Bogdan Nedelcu

Posted on Apr 14, 2020

The Graph in GraphQL

#graphql #javascript #node #architecture

GraphQL is today a ubiquitous choice for building APIs. The technology, open-sourced by Facebook, allows clients to fetch what only they need and aggregates requests under a unique query interface. With GraphQL, we can build faster applications, consume fewer data, and leverage fantastic developer tooling. I have been fascinated by GraphQL ever since its release. However, a question kept coming back to me: How does it leverage the power of graphs? In the following lines, we will start by taking a look at graphs, trees, and recursive properties. With that knowledge, let's dive deep into the original specifications and the javascript implementation of the server runtime. We will break apart the inner workings of GraphQL into its most simple and smaller parts and then put them back together. In the process, we will uncover how the data-structures are used to create the technology that changed the web as we know it.

What is a Graph?

A long time before GraphQL there where graphs, but what are they exactly? Graphs are data structures that resemble the natural way we build mental models and relate concepts. In graphs, relationships between represented entities are as relevant as the entities themselves.\
We build graphs with abstract objects called nodes or vertices. The connection between two nodes is called an edge. We can then explore a graph recursively following the edges in a specific order.

A-Cyclical Directed Graphs

There are different types of graphs, depending on how the nodes and the edges are arranged. We will focus for now on a-cyclical directed graphs because these are the ones we find in GraphQL. A directed edge has a start and an end and can only be traversed following that direction. Adding direction to the edges changes the meaning of the relationship between nodes and introduces a hierarchy. Let's say, for example, we want to represent money loans with a graph. Every edge would represent money borrowed, and the direction would represent the money flow from the lender to the party taking the loan.

From a Graph to a Tree

Graphs can transform into a different data structure depending on the constraints applied to them. A graph cycle or a circuit is a set of edges where the last edge is also the first edge. When a graph has no cycles is called an a-cyclical graph. A directional graph that is also a-cyclical is known as a tree.

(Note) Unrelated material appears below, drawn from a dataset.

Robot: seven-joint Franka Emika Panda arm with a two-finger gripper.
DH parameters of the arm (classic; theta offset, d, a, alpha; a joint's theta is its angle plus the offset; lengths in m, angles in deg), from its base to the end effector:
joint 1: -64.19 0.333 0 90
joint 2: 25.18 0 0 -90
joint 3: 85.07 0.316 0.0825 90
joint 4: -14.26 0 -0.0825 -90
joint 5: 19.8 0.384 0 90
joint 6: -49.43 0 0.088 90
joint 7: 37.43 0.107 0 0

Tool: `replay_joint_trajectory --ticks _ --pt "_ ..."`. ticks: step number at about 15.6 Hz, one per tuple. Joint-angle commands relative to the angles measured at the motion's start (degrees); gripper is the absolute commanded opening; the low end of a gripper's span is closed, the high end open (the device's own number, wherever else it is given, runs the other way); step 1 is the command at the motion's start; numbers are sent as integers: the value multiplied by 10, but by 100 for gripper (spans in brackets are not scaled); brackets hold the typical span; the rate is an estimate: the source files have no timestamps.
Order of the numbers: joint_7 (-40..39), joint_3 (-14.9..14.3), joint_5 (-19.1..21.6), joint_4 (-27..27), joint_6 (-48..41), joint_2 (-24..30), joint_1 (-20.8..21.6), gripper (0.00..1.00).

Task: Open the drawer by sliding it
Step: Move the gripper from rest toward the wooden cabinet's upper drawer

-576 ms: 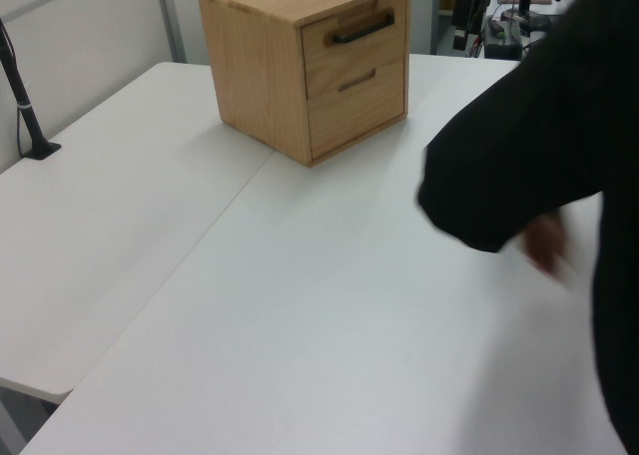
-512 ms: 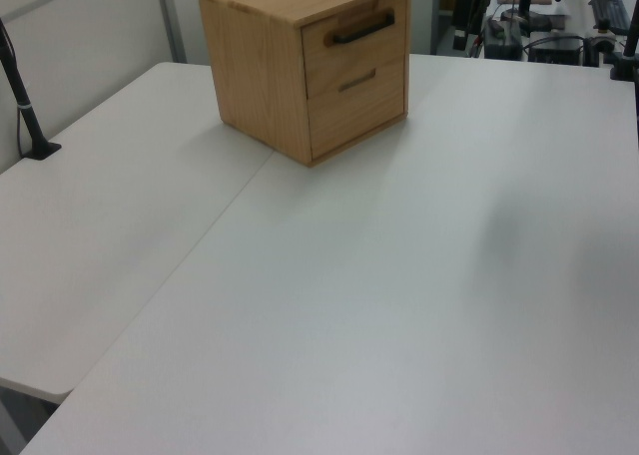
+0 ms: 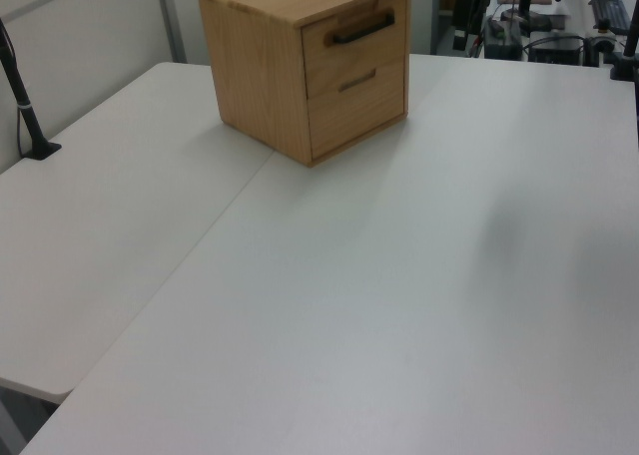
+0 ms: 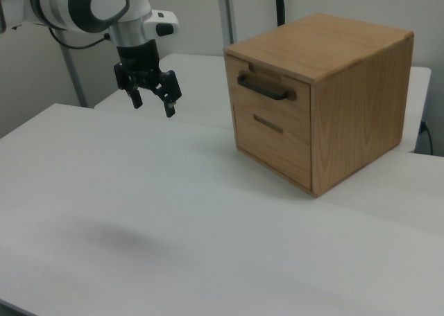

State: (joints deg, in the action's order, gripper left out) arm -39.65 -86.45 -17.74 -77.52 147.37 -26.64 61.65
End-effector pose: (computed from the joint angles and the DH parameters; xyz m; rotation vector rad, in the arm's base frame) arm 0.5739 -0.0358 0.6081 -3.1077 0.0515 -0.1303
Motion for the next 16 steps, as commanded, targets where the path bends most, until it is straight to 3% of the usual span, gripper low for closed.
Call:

The tree structure has several advantages because of its recursive nature. The elementary unit of a tree is a root node and one or many children nodes. If we model our data as a graph and impose the necessary constraints on it, we can leverage tree properties to process it. While one can transverse a tree as a whole is usually easier to work at a local level, node by node. Read and write operations can be extended to the full length of a tree by executing functions on the root node and then recursively on the subsequent children.

Modelling with Graph(QL)

As we all know in GraphQL, we represent our business domain by using a schema. The schema itself is a graph composed of types representing different entities. Types are extracted from a problem space using domain-driven techniques. They can have different fields, and every field points again to another type. In the picture above you can see that lastname, firstname and email point to the scalar type String. Scalar types do not have any subfields and they represent the leaves of the query tree. A path through the schema will always resolve in a collection of scalars structured like a tree. Most GraphQL implementations allow developers to add their own scalars with custom validation and serialization functions. The relationships between a type and its fields are unidirectional edges and are the building block of the schema. That makes the GraphQL Schema an acyclic directed graph. As we mentioned before this kind of graph can be read like a tree, visiting each tree once, in a process called tree traversal. A GraphQL query is a path in the graph, going from the root type to its subtypes until we reach scalar types with no subfields. As a result, a query is a projection of a certain subset of the GraphQL schema to a tree. On the backend side, every field of a type maps to a resolver function that returns its value when queried. The query result is created by merging the result of running resolver functions for every field extracted from the schema. GraphQL, however, does not stop here. Tree properties and recursive functions are used not only to model data but mainly to validate and execute queries on that schema.

Schema parsing

The GraphQl server parses the schema document at execution time. Types are extracted and stored as plain Javascript Objects with references to their fields, and to the resolver functions in a dictionary called typeMap. When a field must be resolved the execution algorithm will look for it in the dictionary and use both the resolver function and the references to its subtypes to build its value.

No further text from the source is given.